REVIEW: Windows 7 DirectAccess Replaces VPN with Secure, Always-On Connection

Windows 7 DirectAccess is being billed by Microsoft as the "great extender"--a next-generation access technology designed to connect remote clients in the age of the vanishing network perimeter. One of the primary deliverables borne of Microsoft's "better together" development strategy--which leverages the simultaneous release of the new Windows 7 client OS and the new Windows 2008 Server R2 server OS--DirectAccess worked well in eWEEK Labs' tests. However, system and security requirements may make DirectAccess just a pipe dream for many organizations right now.

Microsoft advertises Windows 7's DirectAccess as the great extender--a next-generation access technology designed to connect remote clients in the age of the vanishing network perimeter.
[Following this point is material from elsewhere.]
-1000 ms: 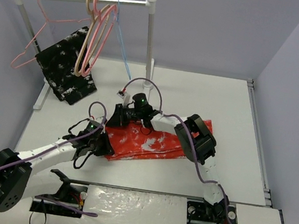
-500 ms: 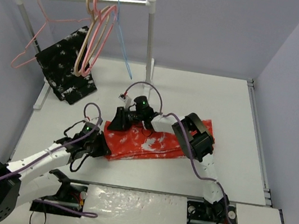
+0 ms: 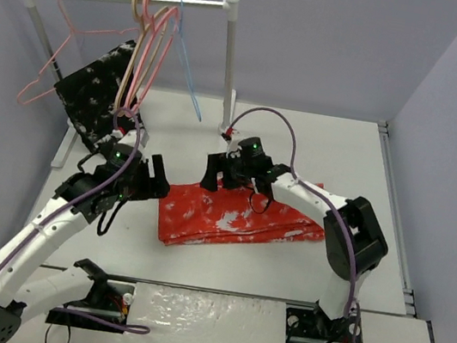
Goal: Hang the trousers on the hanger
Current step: Grab a hanger with the left arm, then place trousers on hanger
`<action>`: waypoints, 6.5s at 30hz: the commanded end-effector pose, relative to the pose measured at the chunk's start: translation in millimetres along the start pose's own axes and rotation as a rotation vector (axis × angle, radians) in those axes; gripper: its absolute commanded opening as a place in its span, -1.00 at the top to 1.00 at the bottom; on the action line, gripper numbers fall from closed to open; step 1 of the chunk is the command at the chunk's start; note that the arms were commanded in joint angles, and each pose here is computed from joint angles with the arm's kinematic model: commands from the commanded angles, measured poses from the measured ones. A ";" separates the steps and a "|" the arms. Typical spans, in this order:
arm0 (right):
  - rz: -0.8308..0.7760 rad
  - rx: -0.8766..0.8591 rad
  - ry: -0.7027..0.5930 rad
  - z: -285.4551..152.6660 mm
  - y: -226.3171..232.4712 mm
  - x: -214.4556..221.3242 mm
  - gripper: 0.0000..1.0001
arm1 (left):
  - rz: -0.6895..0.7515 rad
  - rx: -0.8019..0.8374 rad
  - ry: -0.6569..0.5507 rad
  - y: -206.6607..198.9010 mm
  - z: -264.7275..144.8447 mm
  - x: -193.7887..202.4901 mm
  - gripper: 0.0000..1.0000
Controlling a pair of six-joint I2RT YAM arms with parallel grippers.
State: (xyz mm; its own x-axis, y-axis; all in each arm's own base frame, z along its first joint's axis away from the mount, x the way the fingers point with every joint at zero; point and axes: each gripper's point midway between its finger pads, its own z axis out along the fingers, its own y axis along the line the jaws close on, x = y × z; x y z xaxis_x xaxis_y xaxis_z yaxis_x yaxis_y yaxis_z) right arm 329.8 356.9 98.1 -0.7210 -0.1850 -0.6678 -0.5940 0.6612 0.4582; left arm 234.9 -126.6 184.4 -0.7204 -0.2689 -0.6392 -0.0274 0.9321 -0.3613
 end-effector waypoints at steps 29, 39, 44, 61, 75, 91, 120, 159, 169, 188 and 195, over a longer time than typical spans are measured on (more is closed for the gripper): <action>0.060 0.574 -0.385 -215.0 -41.3 -28.8 -1.00 | 0.077 -0.036 -0.696 -140.6 17.8 -333.3 -0.57; 0.074 0.575 -0.393 -220.2 -42.4 -20.8 -1.00 | 0.120 -0.034 -0.696 -141.5 10.1 -335.1 0.33; 0.074 0.573 -0.380 -216.8 -43.4 -18.1 -1.00 | 0.133 -0.051 -0.685 -135.9 3.0 -331.1 0.74; 0.081 0.553 -0.352 -209.9 -42.9 -10.0 -1.00 | 0.119 0.073 -0.708 -138.5 -67.7 -332.8 1.00; 0.042 0.505 -0.260 -163.9 -35.7 -6.8 -1.00 | 0.157 0.246 -0.550 -128.1 -91.3 -248.3 1.00; 0.400 0.818 -0.018 -130.5 -168.8 117.0 -0.96 | 0.217 0.404 -0.444 -79.1 -89.4 -107.6 1.00; -0.190 0.404 0.016 -34.5 44.2 47.0 -0.52 | 0.053 0.196 -0.406 5.9 -16.4 -23.9 1.00; -0.123 0.281 0.045 -10.0 71.6 32.0 1.00 | 0.031 0.373 -0.415 -26.0 6.3 -22.3 1.00; -0.138 0.214 -0.104 -31.0 103.5 -29.1 1.00 | 0.028 0.395 -0.408 -34.8 20.5 -25.8 1.00; 0.043 -0.070 -0.357 11.2 119.0 -75.6 0.98 | -0.061 0.558 -0.402 -64.3 24.9 -14.5 1.00; 0.058 -0.107 -0.305 30.5 115.2 -57.5 0.21 | -0.072 0.543 -0.409 -61.1 27.5 -12.7 1.00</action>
State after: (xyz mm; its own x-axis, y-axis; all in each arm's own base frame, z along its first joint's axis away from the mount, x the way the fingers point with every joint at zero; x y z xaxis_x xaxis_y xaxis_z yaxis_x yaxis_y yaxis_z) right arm 305.3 438.8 122.1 -0.6896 -0.0302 -0.7236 -0.5297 0.7024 0.4755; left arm 257.3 -176.8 151.2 -0.4960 -0.4284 -0.7553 0.2784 0.7454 -0.6057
DirectAccess is designed to replace the trusty VPN with a secure, always-on connection that requires little or no user interaction. Indeed, DirectAccess represents one of the primary deliverables borne of Microsoft's "better together" development strategy, which leverages the simultaneous release of the new Windows 7 client OS and the new Windows 2008 Server R2 server OS to add more features and deliver more value to customers who adopt both at the same time.

Microsoft's New Efficiency cost-savings campaign (which was unveiled in September at an event in San Francisco) touts DirectAccess as one of the pillars of the better-together promise.  While virtualization delivered with 2008 Server R2 via Hyper-V aims to deliver cost savings and operational efficiencies in the data center, DirectAccess' pervasive connectivity purports to deliver efficiencies to the workstation--through easier access to data and applications for remote end users and easier ongoing management and troubleshooting for IT departments.  

In eWEEK Labs' tests on a brand-new domain running the latest and greatest version of Windows on both the server (Windows 2008 Enterprise Server R2) and the client (Windows 7 Enterprise/Ultimate), DirectAccess worked like a dream, providing instant-on, two-way connectivity. But questions about scalability, performance and management abound--and most of the answers rest upon another Microsoft gateway technology that is still beta, called Forefront Unified Access Gateway (UAG). Although based upon numerous industry standards, DirectAccess also needs a thorough vetting from the security industry before customers can be confident of privacy afforded by the solution.  

For many, though, DirectAccess may be viewed as an unattainable pipe dream for at least the near to mid-range future: those whose network infrastructure servers haven't yet progressed beyond Windows Server 2003; those who must slowly stage their endpoint migration to Windows 7 due to limited budget or IT resources and must therefore keep current access technologies active; those yet unfamiliar with the ins and outs of IPv6 networking; and those unwilling or unable to replace certain security implementations with Microsoft's solutions to provide scale or backward compatibility.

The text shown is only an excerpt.